● **PROBLEM DESCRIPTION**
Please filter the listing for the string "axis" and copy each matching line.

● **INFORMATION SUPPLIED**
· · · · ·

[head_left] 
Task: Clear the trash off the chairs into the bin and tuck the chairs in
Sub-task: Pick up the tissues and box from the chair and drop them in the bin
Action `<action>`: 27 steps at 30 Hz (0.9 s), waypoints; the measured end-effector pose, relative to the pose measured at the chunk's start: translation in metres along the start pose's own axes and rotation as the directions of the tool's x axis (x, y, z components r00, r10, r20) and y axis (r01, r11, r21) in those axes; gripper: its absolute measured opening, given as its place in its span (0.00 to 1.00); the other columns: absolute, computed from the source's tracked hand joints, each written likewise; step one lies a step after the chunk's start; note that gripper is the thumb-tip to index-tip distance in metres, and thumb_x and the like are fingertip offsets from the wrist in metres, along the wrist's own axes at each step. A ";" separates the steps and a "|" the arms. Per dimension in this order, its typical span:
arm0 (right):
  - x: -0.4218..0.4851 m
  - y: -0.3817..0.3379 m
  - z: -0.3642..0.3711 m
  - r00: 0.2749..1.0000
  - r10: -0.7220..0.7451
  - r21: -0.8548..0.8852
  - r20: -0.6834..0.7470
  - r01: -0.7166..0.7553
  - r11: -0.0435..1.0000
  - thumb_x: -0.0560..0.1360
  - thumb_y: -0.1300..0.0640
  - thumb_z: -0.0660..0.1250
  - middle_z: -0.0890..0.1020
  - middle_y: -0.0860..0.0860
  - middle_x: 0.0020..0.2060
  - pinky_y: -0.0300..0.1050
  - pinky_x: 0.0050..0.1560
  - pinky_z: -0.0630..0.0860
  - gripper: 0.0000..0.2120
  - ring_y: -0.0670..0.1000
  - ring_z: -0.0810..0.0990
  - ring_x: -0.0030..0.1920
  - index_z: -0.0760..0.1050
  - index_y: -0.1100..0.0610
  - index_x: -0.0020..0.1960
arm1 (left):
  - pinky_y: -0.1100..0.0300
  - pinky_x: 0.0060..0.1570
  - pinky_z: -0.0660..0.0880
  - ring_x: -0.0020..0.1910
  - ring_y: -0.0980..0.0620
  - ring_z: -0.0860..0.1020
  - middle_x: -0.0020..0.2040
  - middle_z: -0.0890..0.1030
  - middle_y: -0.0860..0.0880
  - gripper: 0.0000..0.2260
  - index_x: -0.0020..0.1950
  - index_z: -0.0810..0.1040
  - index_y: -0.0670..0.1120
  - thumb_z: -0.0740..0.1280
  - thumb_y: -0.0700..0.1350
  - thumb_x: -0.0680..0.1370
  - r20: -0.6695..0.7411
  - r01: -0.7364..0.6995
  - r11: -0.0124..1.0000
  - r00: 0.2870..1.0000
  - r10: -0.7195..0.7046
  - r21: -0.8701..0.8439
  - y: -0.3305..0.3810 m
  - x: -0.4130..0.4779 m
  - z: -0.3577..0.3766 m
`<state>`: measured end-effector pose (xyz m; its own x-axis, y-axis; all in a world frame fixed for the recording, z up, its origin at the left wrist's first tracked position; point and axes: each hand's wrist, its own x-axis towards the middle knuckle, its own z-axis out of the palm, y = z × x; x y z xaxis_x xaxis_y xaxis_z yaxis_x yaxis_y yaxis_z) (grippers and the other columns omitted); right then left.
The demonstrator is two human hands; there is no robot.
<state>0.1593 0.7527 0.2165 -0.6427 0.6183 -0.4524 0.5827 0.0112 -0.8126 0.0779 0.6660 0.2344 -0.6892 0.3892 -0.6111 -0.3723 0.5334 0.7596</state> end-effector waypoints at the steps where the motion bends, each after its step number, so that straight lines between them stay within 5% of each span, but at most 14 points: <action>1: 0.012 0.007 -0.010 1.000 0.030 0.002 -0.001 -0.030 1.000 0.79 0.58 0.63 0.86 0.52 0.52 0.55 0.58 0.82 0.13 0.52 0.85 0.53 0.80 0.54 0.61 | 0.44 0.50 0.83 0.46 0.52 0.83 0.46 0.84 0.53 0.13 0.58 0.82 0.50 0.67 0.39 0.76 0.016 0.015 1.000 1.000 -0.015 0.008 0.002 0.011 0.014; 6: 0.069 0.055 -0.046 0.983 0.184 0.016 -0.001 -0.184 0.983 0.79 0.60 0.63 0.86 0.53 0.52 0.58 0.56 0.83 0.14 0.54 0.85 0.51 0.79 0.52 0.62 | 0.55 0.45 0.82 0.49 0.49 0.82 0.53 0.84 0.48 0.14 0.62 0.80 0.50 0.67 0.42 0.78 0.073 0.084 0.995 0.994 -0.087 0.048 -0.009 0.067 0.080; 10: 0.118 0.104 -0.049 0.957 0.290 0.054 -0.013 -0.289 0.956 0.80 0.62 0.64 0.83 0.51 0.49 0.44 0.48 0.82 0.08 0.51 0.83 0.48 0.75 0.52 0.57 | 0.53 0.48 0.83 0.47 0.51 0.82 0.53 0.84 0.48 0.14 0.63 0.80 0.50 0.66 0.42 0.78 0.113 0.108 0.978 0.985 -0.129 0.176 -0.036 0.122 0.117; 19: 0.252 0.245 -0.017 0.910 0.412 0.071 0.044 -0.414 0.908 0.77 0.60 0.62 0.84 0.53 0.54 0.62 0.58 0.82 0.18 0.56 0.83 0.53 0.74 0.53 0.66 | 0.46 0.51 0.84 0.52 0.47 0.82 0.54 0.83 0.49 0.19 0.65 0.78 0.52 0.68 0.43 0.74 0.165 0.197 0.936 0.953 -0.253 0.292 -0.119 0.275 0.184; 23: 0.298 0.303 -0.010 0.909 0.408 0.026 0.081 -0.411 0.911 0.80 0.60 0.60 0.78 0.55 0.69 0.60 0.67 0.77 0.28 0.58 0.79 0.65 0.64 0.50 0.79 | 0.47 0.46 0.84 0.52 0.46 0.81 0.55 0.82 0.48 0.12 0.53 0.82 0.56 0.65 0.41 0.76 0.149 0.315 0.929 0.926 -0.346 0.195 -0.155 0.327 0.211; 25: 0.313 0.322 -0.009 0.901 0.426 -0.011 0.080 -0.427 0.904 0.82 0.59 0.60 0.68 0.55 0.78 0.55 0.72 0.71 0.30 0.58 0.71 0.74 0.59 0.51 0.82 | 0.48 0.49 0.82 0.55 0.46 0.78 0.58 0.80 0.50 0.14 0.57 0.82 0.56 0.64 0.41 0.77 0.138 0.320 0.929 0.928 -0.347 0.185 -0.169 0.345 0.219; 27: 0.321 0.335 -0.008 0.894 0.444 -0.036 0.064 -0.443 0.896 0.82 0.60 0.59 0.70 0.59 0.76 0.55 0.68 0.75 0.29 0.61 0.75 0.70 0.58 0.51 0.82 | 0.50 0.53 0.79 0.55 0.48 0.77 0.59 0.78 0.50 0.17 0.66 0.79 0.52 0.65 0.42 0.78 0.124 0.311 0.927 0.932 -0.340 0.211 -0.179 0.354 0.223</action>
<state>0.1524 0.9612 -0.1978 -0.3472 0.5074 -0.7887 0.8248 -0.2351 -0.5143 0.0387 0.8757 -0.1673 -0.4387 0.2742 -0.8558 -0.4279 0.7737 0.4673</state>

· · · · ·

● **TASK ANSWER**
Action `<action>`: 27 steps at 30 Hz (0.9 s), waypoints; the measured end-effector pose, relative to the pose measured at the chunk's start: translation in metres along the start pose's own axes and rotation as the directions of the tool's x axis (x, y, z components r00, r10, r20) and y axis (r01, r11, r21) in those axes; gripper: its absolute measured opening, given as its place in its span (0.00 to 1.00); the other columns: absolute, computed from the source's tracked hand joints, each written likewise; step one lies a step after the chunk's start; note that gripper is the thumb-tip to index-tip distance in metres, and thumb_x and the like are fingertip offsets from the wrist in metres, along the wrist's own axes at each step. A ";" separates the steps and a "|" the arms. Per dimension in this order, its typical span:
`<state>`: measured end-effector pose (xyz m; its own x-axis, y-axis; all in a world frame fixed for the recording, z up, its origin at the left wrist's first tracked position; point and axes: each hand's wrist, its own x-axis towards the middle knuckle, its own z-axis out of the palm, y = z × x; x y z xaxis_x xaxis_y xaxis_z yaxis_x yaxis_y yaxis_z) (grippers and the other columns omitted); right then left.

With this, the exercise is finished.